Toujours l’eau contaminée

Le système de filtrage du césium de la station de traitement des eaux contaminées s’est arrêté. Ce serait dû à une erreur humaine.

Comme TEPCo n’a pas réussi à créer un bouchon de glace dans la galerie souterraine située entre les réacteurs 2 et 3, elle a proposé à la NRA de cimenter la tranchée. Cette dernière a reconnu qu’il n’y avait probablement pas d’autre solution possible. Le sujet va être débattu lors de réunions communes.

La contamination en tritium de l’eau d’un puits situé en amont des réacteurs où l’eau est pompée pour être rejetée dans la mer, vient de battre son propre record avec 370 Bq/L (prélèvement du 22 septembre 2014). C’est moins que la limite de rejet qui est de 1 500 Bq/L.

Effet du pompage en amont

On le sait, TEPCo a commencé à pomper l’eau souterraine bien en amont des réacteurs, la transvase dans des cuves, la contrôle avant de la rejeter dans l’océan. Ces opérations devaient réduire de 100 m3 par jour les infiltrations d’eau souterraine dans les sous-sols des réacteurs. La compagnie pompe entre 300 et 350 m3 par jour et a ainsi rejeté 36 000 m3 d’eau depuis mai dernier.
Les effets se faisaient attendre, TECPo ne constatant aucune baisse et son stock d’eau contaminée continue à augmenter de 400 m3 par jour. La compagnie vient d’annoncer qu’elle a enfin observé un effet : le volume d’eau qui s’infiltre semblerait avoir été réduit de 50 à 80 m3 par jour. Il s’agit là d’une estimation corrigée des données saisonnières qui prend en compte les précipitations. Il est vrai que les pluies ont été particulièrement abondantes cet été au Japon.
La compagnie aurait aussi observé une baisse de 20 cm du niveau de l’eau dans trois puits de contrôle. Voir le document explicatif en japonais.
Pour limiter encore plus les infiltrations d’eau souterraine dans les sous-sols des réacteurs où elle se contamine, TEPCo veut aussi pomper l’eau souterraine à proximité, la décontaminer et la rejeter dans l’océan. La compagnie a eu une réunion avec des pêcheurs d’Iwaki pour leur expliquer ses projets, mais ils s’y sont opposés.
Ils étaient 90 et TEPCo va organiser une autre réunion pour ceux qui n’ont pas pu venir. Elle devra aussi fournir plus d’études et des chiffres.
Cette dernière démarche de TEPCo est aussi un pas de plus vers le rejet de l’eau des cuves après décontamination. Si elle arrive à convaincre pour l’eau souterraine traitée, elle espère ensuite pouvoir convaincre plus facilement pour celle des cuves.
En attendant, TEPCo continue de pomper l’eau contaminée dans des cuves. Elle en a près de 400 000 tonnes maintenant, plus ce qui reste dans les sous-sols, galeries souterraines…

Echec du gel de la galerie souterraine

On le sait, TEPCo veut geler le sol tout autour des quatre réacteurs accidentés pour limiter les infiltrations d’eau souterraine et les fuites vers la mer d’eau contaminée.

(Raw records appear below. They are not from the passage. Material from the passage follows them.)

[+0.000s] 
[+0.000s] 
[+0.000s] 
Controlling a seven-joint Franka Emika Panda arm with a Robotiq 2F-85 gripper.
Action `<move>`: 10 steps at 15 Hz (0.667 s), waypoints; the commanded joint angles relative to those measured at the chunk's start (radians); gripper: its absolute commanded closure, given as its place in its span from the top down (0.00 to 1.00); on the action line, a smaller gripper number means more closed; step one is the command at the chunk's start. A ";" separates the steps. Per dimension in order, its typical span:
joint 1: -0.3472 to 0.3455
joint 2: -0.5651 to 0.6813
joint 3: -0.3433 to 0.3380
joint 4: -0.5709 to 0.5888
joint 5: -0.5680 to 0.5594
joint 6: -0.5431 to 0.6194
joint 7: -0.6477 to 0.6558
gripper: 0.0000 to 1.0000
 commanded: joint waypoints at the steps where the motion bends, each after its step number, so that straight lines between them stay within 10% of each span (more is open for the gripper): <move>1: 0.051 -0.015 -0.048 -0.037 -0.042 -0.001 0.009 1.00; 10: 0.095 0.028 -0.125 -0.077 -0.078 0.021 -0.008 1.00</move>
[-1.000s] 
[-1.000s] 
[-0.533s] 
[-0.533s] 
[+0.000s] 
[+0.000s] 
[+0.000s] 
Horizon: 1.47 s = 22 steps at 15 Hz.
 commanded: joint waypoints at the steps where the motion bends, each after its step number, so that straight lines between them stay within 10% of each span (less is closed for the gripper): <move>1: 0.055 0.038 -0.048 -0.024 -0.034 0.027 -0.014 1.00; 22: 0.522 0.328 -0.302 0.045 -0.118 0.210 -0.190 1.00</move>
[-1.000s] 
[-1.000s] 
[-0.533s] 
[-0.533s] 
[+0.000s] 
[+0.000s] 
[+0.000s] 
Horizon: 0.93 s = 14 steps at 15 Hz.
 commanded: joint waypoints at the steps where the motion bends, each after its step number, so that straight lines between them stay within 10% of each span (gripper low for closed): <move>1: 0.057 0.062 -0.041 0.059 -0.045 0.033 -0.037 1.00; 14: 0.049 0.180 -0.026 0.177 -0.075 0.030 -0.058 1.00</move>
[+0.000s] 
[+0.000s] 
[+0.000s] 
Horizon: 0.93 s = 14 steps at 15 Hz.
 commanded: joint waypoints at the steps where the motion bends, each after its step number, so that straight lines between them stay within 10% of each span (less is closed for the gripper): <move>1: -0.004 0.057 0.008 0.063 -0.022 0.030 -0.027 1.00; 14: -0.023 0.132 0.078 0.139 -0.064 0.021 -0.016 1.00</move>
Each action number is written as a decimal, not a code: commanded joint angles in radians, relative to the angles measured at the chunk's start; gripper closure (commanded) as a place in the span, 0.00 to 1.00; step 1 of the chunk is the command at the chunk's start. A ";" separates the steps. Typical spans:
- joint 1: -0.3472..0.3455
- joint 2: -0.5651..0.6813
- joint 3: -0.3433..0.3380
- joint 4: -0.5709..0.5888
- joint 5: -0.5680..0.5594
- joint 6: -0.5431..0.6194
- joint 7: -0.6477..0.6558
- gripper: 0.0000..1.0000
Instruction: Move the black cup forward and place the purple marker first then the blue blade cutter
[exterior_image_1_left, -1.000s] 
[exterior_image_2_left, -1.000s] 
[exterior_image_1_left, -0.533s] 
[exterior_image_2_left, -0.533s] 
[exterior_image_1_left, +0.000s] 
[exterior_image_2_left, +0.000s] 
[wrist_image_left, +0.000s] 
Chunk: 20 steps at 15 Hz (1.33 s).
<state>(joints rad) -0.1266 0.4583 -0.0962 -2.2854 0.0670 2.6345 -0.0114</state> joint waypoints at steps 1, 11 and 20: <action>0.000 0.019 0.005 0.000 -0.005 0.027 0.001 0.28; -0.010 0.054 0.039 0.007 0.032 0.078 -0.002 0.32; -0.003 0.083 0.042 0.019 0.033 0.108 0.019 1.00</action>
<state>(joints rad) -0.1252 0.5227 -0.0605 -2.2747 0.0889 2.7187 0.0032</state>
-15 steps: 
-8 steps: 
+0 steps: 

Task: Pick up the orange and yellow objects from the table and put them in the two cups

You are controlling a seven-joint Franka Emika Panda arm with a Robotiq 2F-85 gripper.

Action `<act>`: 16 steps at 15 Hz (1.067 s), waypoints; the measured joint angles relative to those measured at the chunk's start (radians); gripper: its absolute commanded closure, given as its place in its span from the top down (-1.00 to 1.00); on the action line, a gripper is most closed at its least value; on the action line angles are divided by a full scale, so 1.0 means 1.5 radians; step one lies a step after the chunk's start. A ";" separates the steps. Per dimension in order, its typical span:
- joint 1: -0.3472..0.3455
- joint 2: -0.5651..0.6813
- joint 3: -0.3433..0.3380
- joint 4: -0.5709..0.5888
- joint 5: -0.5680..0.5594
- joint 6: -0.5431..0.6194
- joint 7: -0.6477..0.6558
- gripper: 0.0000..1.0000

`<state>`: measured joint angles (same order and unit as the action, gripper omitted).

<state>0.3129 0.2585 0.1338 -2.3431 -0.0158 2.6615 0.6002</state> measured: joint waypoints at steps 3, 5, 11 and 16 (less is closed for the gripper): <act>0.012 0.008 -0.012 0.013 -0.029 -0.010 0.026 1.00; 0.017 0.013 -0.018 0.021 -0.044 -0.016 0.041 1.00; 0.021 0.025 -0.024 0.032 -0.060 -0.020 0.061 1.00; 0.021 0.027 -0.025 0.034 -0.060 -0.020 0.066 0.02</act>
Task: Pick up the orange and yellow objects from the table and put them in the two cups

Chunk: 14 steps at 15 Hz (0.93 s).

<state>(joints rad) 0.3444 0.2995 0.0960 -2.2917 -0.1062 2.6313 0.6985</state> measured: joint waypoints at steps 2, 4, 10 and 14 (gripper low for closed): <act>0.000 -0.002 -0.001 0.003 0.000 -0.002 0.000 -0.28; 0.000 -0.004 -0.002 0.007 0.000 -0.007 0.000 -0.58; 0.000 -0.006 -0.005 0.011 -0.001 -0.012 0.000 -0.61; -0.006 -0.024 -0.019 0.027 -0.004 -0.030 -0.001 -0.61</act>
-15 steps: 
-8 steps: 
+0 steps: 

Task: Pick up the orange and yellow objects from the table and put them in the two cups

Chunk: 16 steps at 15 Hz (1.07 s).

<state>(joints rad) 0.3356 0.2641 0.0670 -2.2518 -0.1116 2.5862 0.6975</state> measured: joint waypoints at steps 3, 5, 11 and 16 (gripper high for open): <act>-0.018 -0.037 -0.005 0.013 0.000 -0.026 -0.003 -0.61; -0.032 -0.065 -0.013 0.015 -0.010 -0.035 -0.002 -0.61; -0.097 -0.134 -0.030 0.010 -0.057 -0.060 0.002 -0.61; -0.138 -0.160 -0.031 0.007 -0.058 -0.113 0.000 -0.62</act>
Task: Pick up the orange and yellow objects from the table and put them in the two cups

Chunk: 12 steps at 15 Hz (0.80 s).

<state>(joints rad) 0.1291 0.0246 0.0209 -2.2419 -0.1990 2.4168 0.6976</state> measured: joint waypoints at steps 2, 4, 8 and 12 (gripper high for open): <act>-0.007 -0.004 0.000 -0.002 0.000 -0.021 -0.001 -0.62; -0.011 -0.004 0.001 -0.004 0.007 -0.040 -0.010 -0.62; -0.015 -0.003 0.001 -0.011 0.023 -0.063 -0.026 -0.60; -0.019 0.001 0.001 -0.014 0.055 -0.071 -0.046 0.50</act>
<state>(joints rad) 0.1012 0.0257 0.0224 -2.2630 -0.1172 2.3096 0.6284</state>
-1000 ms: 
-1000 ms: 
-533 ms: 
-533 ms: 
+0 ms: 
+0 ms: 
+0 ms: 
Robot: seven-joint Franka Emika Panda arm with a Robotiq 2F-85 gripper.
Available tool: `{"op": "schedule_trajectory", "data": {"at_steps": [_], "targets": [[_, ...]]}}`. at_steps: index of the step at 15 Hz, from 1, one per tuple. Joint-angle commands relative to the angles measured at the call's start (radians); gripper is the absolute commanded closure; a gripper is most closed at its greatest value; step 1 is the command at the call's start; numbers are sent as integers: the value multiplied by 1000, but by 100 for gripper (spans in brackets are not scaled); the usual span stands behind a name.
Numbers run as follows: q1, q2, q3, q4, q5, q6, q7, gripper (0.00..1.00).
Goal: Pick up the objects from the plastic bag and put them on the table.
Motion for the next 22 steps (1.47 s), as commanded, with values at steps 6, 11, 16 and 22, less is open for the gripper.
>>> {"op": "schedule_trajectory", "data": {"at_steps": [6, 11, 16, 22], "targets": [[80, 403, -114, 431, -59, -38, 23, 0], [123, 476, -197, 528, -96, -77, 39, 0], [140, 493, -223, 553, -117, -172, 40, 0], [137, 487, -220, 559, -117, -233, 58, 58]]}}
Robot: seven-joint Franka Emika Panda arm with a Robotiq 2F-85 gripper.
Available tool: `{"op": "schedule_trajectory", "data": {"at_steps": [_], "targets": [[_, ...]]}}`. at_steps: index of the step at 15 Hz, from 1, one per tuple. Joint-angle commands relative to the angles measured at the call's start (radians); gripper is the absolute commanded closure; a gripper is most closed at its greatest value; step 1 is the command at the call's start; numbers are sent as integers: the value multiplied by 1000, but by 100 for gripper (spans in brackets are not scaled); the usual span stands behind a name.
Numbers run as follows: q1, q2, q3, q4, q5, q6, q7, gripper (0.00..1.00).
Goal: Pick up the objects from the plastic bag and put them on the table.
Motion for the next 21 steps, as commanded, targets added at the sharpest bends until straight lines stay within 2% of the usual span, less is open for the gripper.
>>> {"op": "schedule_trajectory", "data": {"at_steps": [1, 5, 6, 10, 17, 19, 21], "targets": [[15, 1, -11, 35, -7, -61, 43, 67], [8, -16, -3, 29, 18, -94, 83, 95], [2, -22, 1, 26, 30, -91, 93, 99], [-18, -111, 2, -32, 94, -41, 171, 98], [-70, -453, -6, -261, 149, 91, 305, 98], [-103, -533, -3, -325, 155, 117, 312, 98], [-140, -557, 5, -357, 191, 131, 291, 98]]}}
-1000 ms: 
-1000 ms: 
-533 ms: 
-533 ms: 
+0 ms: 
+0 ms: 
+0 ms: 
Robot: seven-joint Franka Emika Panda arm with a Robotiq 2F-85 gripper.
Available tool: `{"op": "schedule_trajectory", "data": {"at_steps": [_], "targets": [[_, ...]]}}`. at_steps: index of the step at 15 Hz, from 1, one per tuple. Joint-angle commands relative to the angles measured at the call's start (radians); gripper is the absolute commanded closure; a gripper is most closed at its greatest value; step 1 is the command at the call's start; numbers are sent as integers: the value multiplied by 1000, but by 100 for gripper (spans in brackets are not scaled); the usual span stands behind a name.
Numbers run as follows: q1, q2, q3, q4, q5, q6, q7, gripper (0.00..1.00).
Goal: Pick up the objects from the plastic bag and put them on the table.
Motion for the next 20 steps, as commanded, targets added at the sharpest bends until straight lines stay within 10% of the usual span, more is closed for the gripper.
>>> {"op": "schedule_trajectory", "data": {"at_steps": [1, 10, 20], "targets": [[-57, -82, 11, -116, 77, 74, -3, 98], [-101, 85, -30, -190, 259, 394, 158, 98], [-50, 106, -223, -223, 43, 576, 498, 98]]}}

Mais, les tests pour geler une galerie souterraine pleine d’eau contaminée en aval des réacteurs se sont révélés être un échec, comme la compagnie l’a reconnu il y a un mois. Seulement 90% de la section de la galerie a pris en glace et l’eau continue à circuler.
TEPCo a proposé de cimenter une partie et la NRA vient de donner son feu vert. Pourquoi ne pas avoir mis du ciment dès le début, c’est plus simple et moins cher que la glace ?

Fuites en mer : document de TEPCo

TEPCo a mis en ligne un document en anglais où elle présente les mesures prises pour réduire les fuites. Ce document avait déjà été publié en japonais le 15 août dernier. Il fait apparaître une évaluation des fuites en mer qui montre, si l’on fait les calculs, que les autorisations annuelles de rejet sont dépassées. TEPCo ne le mentionne pas et préfère dire que le niveau de contamination de l’eau de mer, au large, est faible. Certes, mais il est anormal.

Records de contamination

Records de la contamination radioactive de l’eau : il s’agit de données sur le strontium, qui est long à mesurer. Les prélèvements datent donc de mai 2014. Dans les puits de contrôle 1-14, 1-17 et 1-6, il y avait, respectivement, 2 200, 5 600 et 690 000 Bq/L. Pour l’eau de mer, il y a aussi de nombreux records compris entre 250 et 1 400 Bq/L (prélèvements des 12 et 15 mai 2014).
A titre de comparaison, TEPCo ne s’autorise pas à rejeter en mer une eau qui aurait plus de 5 Bq/l en bêta total. Et le strontium est un émetteur bêta.